Aim of the task >> Copy exactly the lines of the records below, and only those lines, beginning with the line that contains "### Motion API" and ending with the line that contains "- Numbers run".

Given records >>
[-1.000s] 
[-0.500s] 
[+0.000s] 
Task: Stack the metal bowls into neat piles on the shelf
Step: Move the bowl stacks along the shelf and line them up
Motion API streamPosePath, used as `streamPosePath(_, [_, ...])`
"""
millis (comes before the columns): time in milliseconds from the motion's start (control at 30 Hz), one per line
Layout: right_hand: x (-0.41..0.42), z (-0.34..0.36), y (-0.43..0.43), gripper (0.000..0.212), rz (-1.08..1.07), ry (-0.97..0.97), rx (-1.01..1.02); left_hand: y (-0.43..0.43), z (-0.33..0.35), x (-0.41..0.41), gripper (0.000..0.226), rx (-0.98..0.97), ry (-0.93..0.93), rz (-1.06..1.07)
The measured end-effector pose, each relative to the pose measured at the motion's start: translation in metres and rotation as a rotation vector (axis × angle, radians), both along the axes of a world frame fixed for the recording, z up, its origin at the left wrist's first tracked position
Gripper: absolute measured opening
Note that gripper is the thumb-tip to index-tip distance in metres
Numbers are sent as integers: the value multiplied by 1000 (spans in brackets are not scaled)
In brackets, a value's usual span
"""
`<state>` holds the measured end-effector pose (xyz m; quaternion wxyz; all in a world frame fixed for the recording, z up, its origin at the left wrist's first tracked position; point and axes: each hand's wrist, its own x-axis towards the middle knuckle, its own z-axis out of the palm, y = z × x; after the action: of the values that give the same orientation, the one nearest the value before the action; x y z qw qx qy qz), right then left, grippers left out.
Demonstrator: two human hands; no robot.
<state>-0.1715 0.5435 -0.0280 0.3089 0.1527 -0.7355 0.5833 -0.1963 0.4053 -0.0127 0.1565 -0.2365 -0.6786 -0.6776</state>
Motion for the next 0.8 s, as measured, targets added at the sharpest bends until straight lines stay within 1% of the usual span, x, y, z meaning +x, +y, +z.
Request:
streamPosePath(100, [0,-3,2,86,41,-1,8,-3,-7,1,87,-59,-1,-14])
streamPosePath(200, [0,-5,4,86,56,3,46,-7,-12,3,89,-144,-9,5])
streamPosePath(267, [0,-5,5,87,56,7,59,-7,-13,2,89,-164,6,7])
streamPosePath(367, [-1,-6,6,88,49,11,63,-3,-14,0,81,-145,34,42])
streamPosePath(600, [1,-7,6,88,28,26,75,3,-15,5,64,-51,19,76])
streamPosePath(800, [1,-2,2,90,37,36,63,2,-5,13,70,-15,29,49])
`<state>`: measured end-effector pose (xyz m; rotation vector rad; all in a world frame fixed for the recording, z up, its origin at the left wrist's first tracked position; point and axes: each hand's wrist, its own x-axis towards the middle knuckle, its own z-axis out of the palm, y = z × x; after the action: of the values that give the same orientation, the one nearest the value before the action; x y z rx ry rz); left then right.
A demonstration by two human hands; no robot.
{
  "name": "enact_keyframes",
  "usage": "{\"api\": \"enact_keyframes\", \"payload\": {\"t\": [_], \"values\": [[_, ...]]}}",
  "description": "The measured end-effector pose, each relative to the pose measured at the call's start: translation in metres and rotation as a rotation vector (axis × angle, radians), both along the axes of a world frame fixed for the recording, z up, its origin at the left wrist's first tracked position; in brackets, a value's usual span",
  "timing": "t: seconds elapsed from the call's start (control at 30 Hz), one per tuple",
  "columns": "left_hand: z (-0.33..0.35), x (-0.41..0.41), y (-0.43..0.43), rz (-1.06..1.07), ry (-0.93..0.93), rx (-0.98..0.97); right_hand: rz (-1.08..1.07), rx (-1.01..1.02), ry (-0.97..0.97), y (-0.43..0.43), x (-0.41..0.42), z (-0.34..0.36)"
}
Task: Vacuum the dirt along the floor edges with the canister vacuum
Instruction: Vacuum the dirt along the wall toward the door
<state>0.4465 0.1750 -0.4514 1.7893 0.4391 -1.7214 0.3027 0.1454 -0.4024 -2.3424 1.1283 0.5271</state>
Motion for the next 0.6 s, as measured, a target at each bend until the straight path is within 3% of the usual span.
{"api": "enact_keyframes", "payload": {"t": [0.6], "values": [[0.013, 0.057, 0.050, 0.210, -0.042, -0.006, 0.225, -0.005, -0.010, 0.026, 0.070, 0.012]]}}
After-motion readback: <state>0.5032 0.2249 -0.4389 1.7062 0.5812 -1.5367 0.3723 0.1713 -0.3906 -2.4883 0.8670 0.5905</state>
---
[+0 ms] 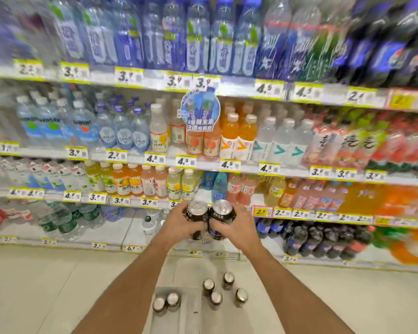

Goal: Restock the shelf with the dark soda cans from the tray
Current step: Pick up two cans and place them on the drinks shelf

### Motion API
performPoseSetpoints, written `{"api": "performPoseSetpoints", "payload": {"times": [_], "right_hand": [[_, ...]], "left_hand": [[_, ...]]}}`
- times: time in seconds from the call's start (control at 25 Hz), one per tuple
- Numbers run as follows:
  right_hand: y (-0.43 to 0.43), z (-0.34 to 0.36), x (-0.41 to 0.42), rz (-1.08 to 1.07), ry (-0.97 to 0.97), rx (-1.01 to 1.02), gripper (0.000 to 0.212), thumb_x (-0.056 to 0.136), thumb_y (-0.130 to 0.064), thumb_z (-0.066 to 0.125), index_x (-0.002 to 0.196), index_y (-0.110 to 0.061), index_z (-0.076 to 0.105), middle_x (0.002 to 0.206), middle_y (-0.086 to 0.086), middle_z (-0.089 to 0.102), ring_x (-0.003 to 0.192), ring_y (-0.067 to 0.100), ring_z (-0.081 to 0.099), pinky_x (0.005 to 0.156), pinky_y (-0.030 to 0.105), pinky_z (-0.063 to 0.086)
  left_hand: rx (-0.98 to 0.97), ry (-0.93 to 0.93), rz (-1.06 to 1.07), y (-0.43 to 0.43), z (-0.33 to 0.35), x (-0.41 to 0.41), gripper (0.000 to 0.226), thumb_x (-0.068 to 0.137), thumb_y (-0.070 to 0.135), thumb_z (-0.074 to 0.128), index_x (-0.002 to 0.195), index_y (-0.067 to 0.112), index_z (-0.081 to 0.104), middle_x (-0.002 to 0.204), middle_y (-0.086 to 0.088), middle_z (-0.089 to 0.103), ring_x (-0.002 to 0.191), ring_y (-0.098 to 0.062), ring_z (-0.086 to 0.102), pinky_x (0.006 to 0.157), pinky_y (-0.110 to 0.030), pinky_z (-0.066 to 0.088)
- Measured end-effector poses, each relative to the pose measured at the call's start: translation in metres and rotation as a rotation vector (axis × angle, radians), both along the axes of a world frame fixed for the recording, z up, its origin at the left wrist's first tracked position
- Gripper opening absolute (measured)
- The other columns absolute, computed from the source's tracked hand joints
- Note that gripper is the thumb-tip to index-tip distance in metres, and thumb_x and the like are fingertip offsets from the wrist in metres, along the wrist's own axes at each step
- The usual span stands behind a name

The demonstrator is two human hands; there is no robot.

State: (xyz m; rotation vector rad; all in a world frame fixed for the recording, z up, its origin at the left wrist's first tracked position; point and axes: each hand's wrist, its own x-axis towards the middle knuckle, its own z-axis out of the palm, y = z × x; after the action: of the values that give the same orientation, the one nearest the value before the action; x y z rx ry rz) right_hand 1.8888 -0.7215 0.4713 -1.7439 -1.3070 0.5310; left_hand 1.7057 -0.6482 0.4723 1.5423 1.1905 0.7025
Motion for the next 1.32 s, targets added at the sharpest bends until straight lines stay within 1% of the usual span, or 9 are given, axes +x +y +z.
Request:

Result for this exercise >>
### Motion API
performPoseSetpoints, written `{"api": "performPoseSetpoints", "payload": {"times": [_], "right_hand": [[_, ...]], "left_hand": [[_, ...]]}}`
- times: time in seconds from the call's start (control at 25 Hz), one per tuple
- Numbers run as follows:

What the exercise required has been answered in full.